Theory of vibrational absorption sidebands in the Coulomb-blockade regime of single-molecule transistors

Current-driven vibrational nonequilibrium induces vibrational sidebands in single-molecule transistors which arise from tunneling processes accompanied by absorption of vibrational quanta. Unlike conventional sidebands, these absorption sidebands occur in a regime where the current is nominally Coulomb blockaded. Here, we develop a detailed and analytical theory of absorption sidebands, including current-voltage characteristics as well as shot noise. We discuss the relation of our predictions to recent experiments.

Figure 1

(Color online) Schematic vibrational sidebands in $dI∕dV$ vs bias and gate-voltage plane for (a) fast, (b) intermediate, and (c) slow relaxations. The conventional emission sidebands in the sequential tunneling region (colored/shaded) are shown in white. The absorption sidebands discussed in this paper are depicted in red/gray.
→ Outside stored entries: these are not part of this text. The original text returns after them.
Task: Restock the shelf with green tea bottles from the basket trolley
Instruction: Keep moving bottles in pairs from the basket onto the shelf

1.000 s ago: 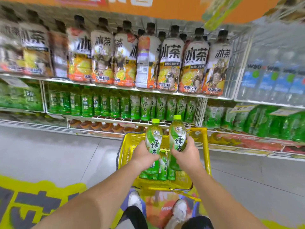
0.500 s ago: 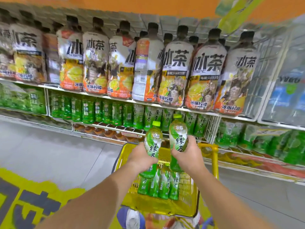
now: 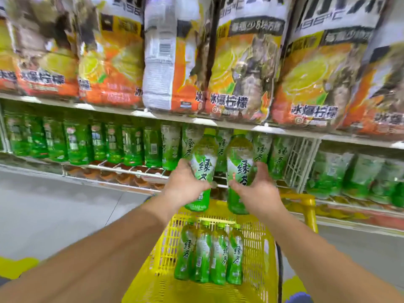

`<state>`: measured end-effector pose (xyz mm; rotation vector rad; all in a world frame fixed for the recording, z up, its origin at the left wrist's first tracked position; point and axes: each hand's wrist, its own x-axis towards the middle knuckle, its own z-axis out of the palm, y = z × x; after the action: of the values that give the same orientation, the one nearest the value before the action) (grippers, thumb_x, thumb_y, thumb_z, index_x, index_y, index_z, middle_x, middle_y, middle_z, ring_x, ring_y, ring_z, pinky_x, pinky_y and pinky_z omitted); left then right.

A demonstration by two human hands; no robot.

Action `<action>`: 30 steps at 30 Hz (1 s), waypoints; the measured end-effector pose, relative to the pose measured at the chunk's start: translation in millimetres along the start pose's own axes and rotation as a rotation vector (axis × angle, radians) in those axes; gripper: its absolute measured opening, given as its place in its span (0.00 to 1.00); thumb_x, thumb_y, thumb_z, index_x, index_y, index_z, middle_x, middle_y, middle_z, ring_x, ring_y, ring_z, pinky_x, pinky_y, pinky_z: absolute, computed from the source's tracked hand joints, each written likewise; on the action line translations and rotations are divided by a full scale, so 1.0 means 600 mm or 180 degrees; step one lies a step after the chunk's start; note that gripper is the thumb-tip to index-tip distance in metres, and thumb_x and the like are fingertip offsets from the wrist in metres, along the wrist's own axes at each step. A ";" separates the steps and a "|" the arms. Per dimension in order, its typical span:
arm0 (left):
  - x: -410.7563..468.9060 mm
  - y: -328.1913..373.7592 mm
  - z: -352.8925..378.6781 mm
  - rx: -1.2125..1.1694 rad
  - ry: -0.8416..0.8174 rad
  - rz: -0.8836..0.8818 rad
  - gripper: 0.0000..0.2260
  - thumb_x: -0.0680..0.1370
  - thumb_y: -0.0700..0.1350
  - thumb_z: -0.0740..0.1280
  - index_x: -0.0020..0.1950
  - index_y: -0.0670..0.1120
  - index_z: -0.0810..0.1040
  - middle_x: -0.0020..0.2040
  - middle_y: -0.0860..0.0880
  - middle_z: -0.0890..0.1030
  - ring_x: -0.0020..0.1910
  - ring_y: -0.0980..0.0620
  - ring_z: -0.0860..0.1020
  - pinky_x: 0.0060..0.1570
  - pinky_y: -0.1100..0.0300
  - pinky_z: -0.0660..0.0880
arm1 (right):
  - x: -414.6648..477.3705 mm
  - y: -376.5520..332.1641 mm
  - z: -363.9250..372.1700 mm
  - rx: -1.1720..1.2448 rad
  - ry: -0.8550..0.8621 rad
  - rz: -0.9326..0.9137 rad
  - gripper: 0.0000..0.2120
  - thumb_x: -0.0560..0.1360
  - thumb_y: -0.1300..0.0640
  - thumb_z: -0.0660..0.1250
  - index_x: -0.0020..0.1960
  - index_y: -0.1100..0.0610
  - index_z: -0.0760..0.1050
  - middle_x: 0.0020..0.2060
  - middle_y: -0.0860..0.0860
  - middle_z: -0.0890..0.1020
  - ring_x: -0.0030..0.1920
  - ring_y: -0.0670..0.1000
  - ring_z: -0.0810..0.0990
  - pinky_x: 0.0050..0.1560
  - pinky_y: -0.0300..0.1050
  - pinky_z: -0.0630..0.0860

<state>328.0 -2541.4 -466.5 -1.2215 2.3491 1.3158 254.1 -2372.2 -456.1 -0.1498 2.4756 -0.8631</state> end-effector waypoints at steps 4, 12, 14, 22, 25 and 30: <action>0.051 0.012 0.005 0.0142 0.0082 0.0154 0.23 0.68 0.50 0.79 0.57 0.49 0.72 0.47 0.48 0.80 0.45 0.46 0.79 0.45 0.58 0.74 | 0.048 -0.001 0.006 0.0113 0.0027 0.0106 0.42 0.74 0.44 0.72 0.78 0.55 0.54 0.61 0.53 0.77 0.52 0.56 0.81 0.42 0.37 0.74; 0.130 0.008 0.068 -0.0353 0.0602 0.0530 0.22 0.66 0.44 0.80 0.58 0.45 0.80 0.47 0.52 0.81 0.46 0.52 0.80 0.44 0.65 0.74 | 0.123 0.001 0.031 0.0255 0.0244 -0.0244 0.42 0.74 0.43 0.72 0.78 0.56 0.54 0.68 0.54 0.74 0.47 0.49 0.81 0.44 0.37 0.69; 0.133 0.007 0.081 -0.0402 0.0731 0.0578 0.20 0.66 0.43 0.79 0.56 0.45 0.80 0.46 0.52 0.82 0.44 0.52 0.81 0.41 0.68 0.74 | 0.138 0.006 0.037 0.0255 0.0259 -0.0293 0.42 0.75 0.44 0.72 0.78 0.58 0.54 0.67 0.54 0.73 0.56 0.52 0.79 0.46 0.32 0.68; 0.145 0.004 0.120 -0.0091 0.1187 0.0163 0.15 0.70 0.52 0.73 0.54 0.52 0.77 0.45 0.50 0.83 0.44 0.44 0.82 0.41 0.56 0.78 | 0.200 0.042 0.073 0.0347 0.0390 -0.0480 0.24 0.73 0.48 0.74 0.60 0.52 0.64 0.42 0.38 0.73 0.38 0.36 0.74 0.29 0.26 0.67; 0.165 -0.005 0.129 -0.0223 0.1178 0.0343 0.16 0.70 0.51 0.76 0.51 0.45 0.76 0.44 0.47 0.81 0.43 0.45 0.79 0.37 0.59 0.71 | 0.211 0.050 0.088 0.0373 0.0391 -0.0522 0.27 0.73 0.46 0.74 0.65 0.54 0.65 0.48 0.48 0.79 0.42 0.49 0.79 0.33 0.37 0.69; 0.178 -0.003 0.152 -0.0531 0.1192 0.0456 0.18 0.70 0.49 0.78 0.53 0.43 0.77 0.46 0.47 0.82 0.44 0.48 0.80 0.40 0.60 0.75 | 0.218 0.053 0.098 0.0463 0.0337 -0.0548 0.32 0.74 0.49 0.74 0.70 0.57 0.63 0.51 0.45 0.73 0.50 0.47 0.73 0.47 0.39 0.66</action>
<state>240.8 -2532.0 -575.9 -1.4862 2.6695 1.4619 172.3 -2413.7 -570.8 -0.2760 2.5134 -1.1471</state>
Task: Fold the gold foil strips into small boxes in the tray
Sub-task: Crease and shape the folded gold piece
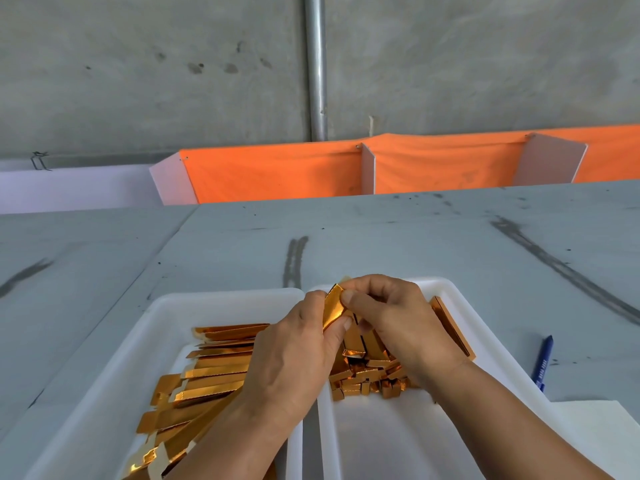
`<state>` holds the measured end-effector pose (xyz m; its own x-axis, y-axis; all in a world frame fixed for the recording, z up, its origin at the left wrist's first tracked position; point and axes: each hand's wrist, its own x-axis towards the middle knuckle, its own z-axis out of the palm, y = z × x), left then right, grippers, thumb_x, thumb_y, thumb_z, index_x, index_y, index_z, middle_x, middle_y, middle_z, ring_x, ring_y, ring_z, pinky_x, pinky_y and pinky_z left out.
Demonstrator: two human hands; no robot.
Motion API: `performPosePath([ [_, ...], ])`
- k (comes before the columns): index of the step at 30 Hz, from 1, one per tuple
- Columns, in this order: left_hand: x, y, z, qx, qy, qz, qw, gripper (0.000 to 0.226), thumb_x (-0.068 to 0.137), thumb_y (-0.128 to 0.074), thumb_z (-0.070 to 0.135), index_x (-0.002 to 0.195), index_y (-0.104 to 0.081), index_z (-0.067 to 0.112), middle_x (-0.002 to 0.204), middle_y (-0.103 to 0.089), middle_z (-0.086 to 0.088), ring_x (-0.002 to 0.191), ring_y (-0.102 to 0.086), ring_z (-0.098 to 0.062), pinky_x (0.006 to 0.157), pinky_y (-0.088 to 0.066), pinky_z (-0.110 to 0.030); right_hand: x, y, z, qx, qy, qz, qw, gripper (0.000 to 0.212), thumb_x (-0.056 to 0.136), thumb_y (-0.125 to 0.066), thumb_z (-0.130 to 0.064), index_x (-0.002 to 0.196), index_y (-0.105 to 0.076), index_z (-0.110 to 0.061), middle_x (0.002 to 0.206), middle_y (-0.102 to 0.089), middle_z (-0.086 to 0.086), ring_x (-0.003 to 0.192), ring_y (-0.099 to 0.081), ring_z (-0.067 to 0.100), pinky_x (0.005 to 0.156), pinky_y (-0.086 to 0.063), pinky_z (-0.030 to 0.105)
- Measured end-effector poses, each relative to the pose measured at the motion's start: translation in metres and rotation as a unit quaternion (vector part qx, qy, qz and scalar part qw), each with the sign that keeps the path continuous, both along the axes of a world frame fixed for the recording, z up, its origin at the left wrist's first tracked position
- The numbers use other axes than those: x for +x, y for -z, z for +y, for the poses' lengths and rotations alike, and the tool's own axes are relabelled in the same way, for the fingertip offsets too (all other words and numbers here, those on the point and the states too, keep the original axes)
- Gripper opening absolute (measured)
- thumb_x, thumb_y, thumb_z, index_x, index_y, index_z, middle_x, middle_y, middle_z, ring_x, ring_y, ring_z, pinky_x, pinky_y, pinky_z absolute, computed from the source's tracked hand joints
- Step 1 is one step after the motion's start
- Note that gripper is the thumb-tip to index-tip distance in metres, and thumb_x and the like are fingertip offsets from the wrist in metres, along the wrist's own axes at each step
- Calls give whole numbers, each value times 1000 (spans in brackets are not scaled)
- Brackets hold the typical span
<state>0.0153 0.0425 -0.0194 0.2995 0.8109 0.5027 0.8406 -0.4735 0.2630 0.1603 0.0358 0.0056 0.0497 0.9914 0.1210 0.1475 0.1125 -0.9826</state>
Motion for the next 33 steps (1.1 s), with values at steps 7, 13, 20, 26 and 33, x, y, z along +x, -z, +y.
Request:
performPosePath([
  [7, 0, 0, -3, 0, 17, -43, 999, 54, 83, -17, 70, 116, -39, 32, 70, -40, 19, 63, -51, -3, 48, -30, -8, 11, -8, 5, -67, 54, 200, 976, 23, 102, -49, -18, 102, -71, -12, 70, -68, 3, 58, -63, 11, 50, -51, 21],
  [13, -1, -3, -6, -2, 52, -64, 997, 51, 83, -18, 70, 109, -40, 32, 66, -41, 17, 58, -48, 2, 51, -37, -8, 11, -7, 5, -133, -71, 295, 943, 33, 96, -57, -18, 72, -78, -12, 70, -66, 8, 56, -61, 13, 46, -49, 21],
  [20, -1, -3, -6, -13, 64, -84, 994, 38, 83, -22, 70, 101, -30, 38, 65, -41, 17, 57, -48, 0, 55, -38, -6, 10, -5, 5, -54, -77, 216, 972, 12, 90, -68, -17, 88, -71, -6, 70, -63, 12, 55, -56, 14, 51, -51, 21],
  [26, -1, -4, -7, -13, 72, -87, 994, 39, 82, -21, 70, 100, -33, 38, 65, -43, 17, 58, -49, 1, 56, -39, -6, 9, -6, 2, -24, -41, 158, 986, 9, 88, -71, -14, 88, -72, -6, 66, -64, 12, 49, -56, 15, 52, -50, 21],
  [33, -1, -4, -7, -14, 83, -81, 993, 41, 83, -21, 72, 101, -34, 38, 65, -40, 18, 58, -49, 1, 55, -37, -6, 11, -9, 2, -38, -42, 186, 981, 16, 90, -67, -8, 74, -71, -9, 60, -63, 12, 43, -54, 15, 44, -47, 21],
])
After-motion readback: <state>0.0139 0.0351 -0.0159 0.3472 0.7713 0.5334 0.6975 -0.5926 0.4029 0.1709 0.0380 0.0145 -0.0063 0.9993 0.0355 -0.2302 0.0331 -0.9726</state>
Horizontal dashed lines appear due to inelastic cotunneling, thick black lines due to sequential tunneling without change of the vibrational state.

Figure 2

Relevant transport processes in the vicinity of the first absorption sideband for $\hslash \omega <eV<2\hslash \omega$. In addition to elastic cotunneling (not shown), the following processes contribute to current flow: (a) inelastic cotunneling with emission of one vibron; (b) population of the molecule by inelastic sequential tunneling with absorption of one vibron; and depopulation by (c) elastic sequential tunneling or (d) inelastic sequential tunneling with emission of at most two vibrons. Molecular states are symbolized by $\mid n,q⟩$, where $n$ refers to the charge state and $q$ to the vibrational state.

Figure 3

The quantity $\tilde{F}=1+I_{\mathrm{seq}}∕I_{\cot }$ as defined in the text vs the relaxation time for (a) weak $(\lambda =0.2)$ and (b) strong $(\lambda =4)$ electron-vibron couplings ($V=1.7\hslash \omega$; ${ϵ}_d=1.6\hslash \omega$).

Figure 4

Relevant states and processes for intermediate relaxation and weak electron-vibron coupling in the vicinity of the $n\text{th}$ absorption sideband. Single solid lines represent cotunneling transitions, double lines sequential tunneling, and dashed lines vibrational relaxation.

Figure 5

Dynamics leading to the first absorption sideband (in the bias range $\hslash \omega <eV<2\hslash \omega$) for intermediate relaxation and strong electron-vibron coupling.

Figure 6

Relevant states and transitions at the second absorption sideband (in the bias range $\hslash \omega <eV<2\hslash \omega$) for slow relaxation and weak electron-vibron coupling.